▶ **Your assignment**
Exactly the lines below, starting with the one containing "Everything in this" and going on through the one containing "81 L 19 129", must be reproduced, both ends included, and no pictures with them.

▶ **Records for the exercise**
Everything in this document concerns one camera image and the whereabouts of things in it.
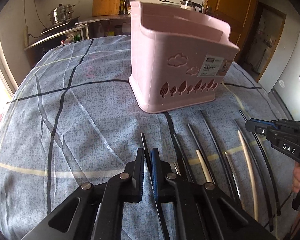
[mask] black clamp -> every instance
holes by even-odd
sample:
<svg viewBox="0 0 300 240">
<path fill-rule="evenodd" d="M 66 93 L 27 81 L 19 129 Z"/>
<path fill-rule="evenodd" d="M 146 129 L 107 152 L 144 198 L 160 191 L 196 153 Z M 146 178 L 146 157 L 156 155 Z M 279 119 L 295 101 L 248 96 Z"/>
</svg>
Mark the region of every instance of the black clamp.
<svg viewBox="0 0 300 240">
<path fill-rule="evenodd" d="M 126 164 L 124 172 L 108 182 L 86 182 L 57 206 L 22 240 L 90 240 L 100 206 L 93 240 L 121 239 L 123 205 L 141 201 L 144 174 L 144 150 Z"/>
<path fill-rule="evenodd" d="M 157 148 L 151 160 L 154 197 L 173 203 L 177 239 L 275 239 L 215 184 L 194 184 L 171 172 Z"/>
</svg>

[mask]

---

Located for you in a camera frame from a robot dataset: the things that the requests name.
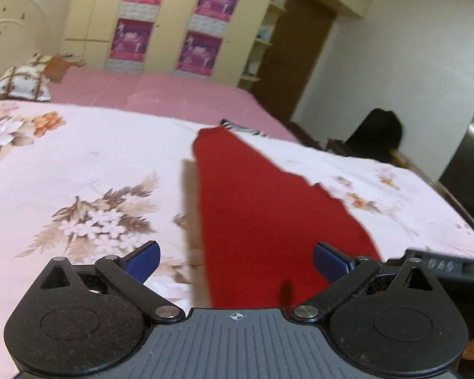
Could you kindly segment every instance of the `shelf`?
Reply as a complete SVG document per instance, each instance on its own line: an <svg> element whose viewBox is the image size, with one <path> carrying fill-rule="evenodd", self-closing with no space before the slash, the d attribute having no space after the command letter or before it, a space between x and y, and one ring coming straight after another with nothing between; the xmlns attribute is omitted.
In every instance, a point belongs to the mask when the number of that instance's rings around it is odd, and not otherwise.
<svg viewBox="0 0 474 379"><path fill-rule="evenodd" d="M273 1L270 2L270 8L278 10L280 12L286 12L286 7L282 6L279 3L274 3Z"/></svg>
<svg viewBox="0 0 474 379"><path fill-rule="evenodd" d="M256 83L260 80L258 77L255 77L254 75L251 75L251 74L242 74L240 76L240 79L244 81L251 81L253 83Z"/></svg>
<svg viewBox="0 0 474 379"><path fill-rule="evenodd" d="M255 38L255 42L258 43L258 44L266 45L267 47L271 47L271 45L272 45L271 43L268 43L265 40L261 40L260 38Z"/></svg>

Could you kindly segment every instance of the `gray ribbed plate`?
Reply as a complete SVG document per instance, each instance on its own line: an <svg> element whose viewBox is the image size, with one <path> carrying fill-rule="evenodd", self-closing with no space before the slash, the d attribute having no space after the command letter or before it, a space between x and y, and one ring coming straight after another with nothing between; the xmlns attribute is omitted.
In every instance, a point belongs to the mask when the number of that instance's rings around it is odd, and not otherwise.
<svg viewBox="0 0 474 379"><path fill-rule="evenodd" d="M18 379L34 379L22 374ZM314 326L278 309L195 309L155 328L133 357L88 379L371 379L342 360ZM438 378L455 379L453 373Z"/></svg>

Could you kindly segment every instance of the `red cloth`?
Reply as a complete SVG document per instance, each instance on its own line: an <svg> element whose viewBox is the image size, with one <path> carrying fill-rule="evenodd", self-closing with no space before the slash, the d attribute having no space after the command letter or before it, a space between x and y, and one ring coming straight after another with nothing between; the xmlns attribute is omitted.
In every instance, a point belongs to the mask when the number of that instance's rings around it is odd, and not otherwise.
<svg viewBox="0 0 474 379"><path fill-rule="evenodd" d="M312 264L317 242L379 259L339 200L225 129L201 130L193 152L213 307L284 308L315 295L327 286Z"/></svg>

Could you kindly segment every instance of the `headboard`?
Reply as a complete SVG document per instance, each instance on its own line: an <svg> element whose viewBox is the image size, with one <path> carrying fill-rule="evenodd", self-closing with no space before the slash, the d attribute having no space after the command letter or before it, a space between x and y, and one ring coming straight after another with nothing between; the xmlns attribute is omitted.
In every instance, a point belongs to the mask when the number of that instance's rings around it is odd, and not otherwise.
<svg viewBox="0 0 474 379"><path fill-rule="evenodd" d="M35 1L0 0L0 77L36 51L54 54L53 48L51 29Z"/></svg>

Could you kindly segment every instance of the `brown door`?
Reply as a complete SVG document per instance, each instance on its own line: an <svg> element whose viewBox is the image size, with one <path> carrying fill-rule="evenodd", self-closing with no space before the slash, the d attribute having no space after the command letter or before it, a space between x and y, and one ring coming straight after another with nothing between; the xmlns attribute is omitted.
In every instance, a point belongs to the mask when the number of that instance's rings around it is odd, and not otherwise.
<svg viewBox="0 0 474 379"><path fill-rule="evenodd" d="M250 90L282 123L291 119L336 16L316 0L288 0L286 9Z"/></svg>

--

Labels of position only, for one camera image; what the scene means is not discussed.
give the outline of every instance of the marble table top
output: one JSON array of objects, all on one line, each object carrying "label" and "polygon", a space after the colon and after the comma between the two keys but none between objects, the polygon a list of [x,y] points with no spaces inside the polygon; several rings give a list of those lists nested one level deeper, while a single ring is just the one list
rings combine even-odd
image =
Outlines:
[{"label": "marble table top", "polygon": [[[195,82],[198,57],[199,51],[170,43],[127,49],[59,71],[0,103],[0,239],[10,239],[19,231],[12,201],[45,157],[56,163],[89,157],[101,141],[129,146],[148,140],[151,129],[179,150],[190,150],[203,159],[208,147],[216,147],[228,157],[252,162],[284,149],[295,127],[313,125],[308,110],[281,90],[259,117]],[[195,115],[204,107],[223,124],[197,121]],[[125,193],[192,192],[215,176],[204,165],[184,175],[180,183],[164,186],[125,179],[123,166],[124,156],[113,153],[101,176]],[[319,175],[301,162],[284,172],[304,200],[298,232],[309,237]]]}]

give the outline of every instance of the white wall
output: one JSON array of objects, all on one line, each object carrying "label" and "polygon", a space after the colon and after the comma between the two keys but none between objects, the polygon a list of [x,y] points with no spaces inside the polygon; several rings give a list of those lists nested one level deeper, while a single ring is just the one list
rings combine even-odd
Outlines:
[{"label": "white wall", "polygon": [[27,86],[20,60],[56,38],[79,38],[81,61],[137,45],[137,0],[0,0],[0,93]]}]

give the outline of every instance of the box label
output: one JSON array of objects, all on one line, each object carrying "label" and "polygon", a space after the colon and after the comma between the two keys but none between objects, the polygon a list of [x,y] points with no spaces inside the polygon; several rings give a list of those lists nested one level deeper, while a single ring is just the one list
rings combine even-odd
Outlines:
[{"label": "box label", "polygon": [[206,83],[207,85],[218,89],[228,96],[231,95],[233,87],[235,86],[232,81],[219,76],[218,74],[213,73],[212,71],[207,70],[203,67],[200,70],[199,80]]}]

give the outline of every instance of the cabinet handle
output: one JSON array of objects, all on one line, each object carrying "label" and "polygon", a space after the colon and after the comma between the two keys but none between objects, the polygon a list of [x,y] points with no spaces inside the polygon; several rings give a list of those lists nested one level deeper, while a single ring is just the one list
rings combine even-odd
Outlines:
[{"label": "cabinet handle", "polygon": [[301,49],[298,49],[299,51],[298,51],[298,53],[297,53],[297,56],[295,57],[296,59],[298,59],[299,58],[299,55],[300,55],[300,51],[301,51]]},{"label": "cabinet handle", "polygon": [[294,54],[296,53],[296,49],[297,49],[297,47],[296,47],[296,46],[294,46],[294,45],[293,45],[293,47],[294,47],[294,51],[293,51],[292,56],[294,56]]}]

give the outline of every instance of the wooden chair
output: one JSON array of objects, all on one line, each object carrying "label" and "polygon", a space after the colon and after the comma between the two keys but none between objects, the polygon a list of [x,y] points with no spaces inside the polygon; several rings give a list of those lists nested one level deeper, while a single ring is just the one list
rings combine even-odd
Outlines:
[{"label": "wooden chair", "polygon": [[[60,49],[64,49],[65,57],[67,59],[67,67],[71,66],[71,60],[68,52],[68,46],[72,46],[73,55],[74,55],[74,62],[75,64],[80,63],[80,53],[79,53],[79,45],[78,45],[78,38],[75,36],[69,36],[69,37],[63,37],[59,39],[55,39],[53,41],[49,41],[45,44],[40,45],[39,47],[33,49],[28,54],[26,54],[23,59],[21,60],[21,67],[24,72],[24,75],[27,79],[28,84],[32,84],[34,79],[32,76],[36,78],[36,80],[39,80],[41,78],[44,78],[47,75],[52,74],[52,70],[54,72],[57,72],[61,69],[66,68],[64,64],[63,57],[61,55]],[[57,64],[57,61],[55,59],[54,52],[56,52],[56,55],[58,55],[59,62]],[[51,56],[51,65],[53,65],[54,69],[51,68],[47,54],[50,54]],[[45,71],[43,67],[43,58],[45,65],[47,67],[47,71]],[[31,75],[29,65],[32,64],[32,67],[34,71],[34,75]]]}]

▶ **Task answer**
Everything in this document concerns one camera image and the whereabouts of things in it.
[mask] black clamp -> every instance
holes by even-odd
sample:
<svg viewBox="0 0 300 240">
<path fill-rule="evenodd" d="M 66 93 L 27 81 L 19 129 Z"/>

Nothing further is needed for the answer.